Which lines of the entries contain the string "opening"? Copy each of them.

======== Provided information ========

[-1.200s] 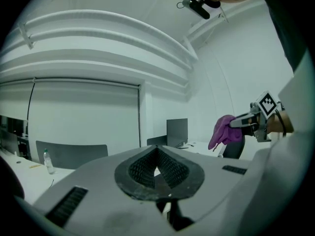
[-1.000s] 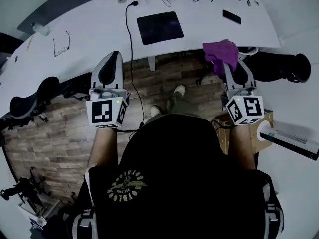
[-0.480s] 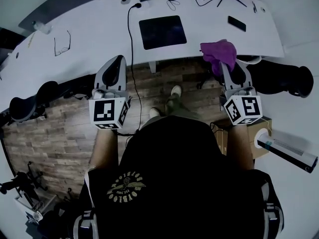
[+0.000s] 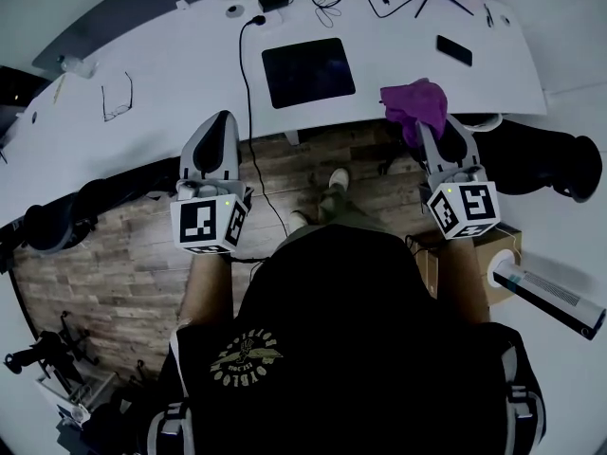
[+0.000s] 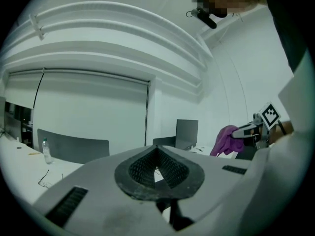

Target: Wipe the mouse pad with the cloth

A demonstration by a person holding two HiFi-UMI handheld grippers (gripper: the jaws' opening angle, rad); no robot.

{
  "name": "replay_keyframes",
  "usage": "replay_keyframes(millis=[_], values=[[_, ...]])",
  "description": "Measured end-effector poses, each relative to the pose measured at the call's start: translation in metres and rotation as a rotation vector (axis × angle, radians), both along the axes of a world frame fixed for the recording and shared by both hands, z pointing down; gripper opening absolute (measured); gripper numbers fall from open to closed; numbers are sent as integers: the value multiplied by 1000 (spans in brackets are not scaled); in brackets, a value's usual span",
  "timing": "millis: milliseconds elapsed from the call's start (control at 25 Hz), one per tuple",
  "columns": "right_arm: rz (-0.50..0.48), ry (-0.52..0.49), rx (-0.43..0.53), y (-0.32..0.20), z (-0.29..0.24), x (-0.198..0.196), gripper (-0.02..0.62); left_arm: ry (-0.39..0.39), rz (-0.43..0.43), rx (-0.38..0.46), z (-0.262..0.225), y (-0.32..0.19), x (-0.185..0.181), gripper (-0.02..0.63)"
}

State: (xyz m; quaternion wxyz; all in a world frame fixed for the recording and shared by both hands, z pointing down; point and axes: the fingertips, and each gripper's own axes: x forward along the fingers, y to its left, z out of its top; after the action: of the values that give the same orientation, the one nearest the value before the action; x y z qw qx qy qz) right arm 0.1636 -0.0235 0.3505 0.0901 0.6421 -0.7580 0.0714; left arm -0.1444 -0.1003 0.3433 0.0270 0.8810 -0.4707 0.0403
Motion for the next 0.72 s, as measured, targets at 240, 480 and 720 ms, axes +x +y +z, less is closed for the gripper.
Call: replay_keyframes(millis=[240, 480, 720], values=[[-13, -5, 1, -23, 1, 13, 89, -30, 2, -28, 9, -20, 16, 2], [-29, -22, 6, -50, 7, 33, 89, -53, -13, -38, 14, -44, 35, 2], [-59, -48, 29, -85, 4, 57, 89, -78, -37, -7, 0, -71, 59, 2]])
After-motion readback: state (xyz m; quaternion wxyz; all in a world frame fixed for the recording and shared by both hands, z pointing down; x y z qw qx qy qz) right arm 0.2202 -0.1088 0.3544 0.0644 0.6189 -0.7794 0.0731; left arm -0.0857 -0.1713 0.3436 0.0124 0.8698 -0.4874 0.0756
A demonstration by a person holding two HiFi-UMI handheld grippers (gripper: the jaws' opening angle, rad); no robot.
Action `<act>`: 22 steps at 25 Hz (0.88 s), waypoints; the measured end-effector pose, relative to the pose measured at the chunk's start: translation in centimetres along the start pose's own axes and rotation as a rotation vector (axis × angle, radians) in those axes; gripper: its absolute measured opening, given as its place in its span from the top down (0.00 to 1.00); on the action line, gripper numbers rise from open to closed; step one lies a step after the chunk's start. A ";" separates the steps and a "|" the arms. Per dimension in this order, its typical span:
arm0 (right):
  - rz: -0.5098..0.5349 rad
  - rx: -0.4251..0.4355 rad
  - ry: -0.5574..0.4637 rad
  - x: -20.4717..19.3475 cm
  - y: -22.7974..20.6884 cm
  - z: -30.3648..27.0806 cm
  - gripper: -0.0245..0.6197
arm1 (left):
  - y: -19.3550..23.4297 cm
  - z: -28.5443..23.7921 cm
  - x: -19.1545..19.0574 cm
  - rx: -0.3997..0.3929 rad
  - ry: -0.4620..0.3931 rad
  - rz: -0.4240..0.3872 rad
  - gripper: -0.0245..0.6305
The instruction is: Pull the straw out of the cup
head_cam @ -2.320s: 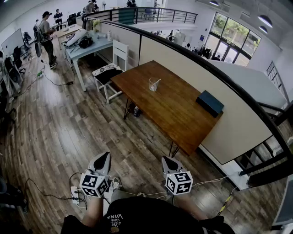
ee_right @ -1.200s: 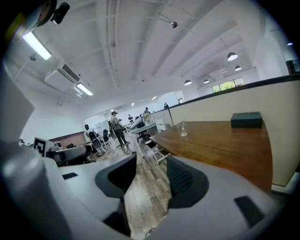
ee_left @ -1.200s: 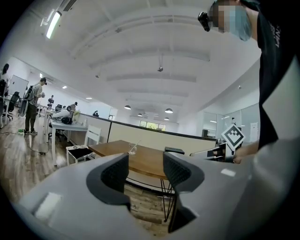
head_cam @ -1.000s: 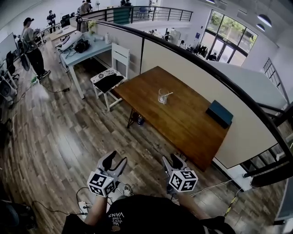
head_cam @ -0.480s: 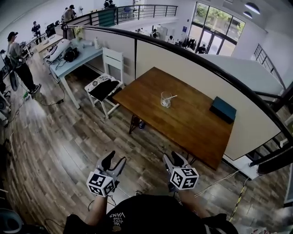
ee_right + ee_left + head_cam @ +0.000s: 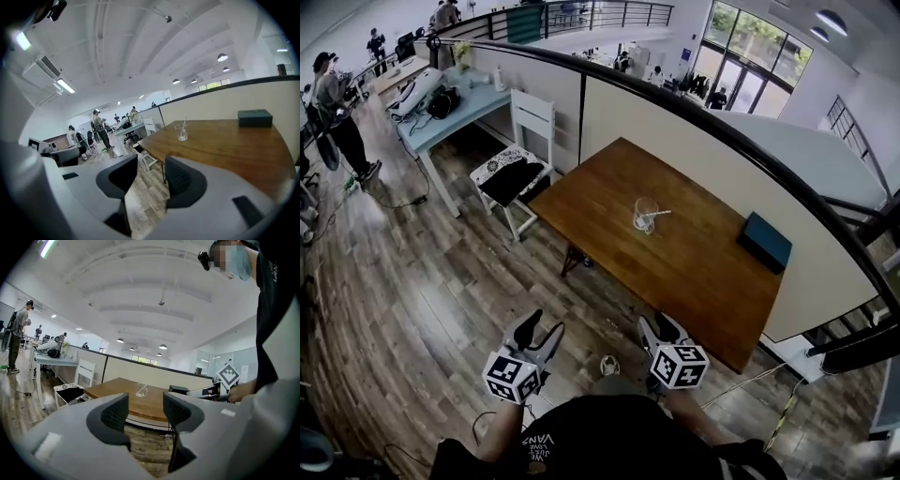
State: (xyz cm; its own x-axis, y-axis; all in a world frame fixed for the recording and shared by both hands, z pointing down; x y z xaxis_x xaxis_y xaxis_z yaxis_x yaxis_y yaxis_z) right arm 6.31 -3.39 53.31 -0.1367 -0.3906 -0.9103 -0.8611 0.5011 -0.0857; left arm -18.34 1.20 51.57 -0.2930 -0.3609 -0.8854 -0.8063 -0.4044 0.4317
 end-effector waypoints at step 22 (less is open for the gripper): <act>0.053 0.076 0.017 6.0 -13.9 -11.0 0.70 | 1.1 -15.4 3.2 0.095 -0.041 0.028 0.63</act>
State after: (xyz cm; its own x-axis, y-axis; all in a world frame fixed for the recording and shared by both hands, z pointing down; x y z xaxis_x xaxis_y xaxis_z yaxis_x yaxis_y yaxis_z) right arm 12.04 -21.16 53.50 -0.1899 -0.3752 -0.9073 -0.8132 0.5779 -0.0688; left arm -12.22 -13.37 51.90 -0.3351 -0.3351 -0.8806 -0.8423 -0.3122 0.4393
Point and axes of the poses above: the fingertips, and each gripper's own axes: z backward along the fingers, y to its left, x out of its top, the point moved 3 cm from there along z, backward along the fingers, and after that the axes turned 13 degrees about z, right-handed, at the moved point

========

# Written solution
A demonstration by a person holding two HiFi-UMI handheld grippers (gripper: the jaws' opening angle, rad); no robot.
  "description": "Measured end-effector poses, each relative to the pose measured at the call's start: translation in metres and rotation as a rotation vector (axis × angle, radians), both along the axes of a world frame fixed for the recording and shared by both hands, z pointing down; gripper opening absolute (measured); gripper numbers fall from open to closed; numbers are sent as integers: the value multiplied by 1000 (spans in brackets are not scaled); in brackets, a value's usual span",
A demonstration by a person holding two HiFi-UMI handheld grippers (gripper: the jaws' opening angle, rad); no robot.
Action `<act>`: 22 steps at 25 Hz (0.88 s), waypoints; the measured end-effector pose, relative to the pose measured at the chunk's start: translation in centimetres along the start pose's own axes and rotation as a rotation vector (axis × angle, radians) in those axes; gripper: its absolute measured opening, given as its place in its span from the top down (0.00 to 1.00); on the action line, gripper numbers rise from open to closed; step one lies a step after the chunk's start. A ";" separates the steps and a "|" the arms. Per dimension in this order, its typical span:

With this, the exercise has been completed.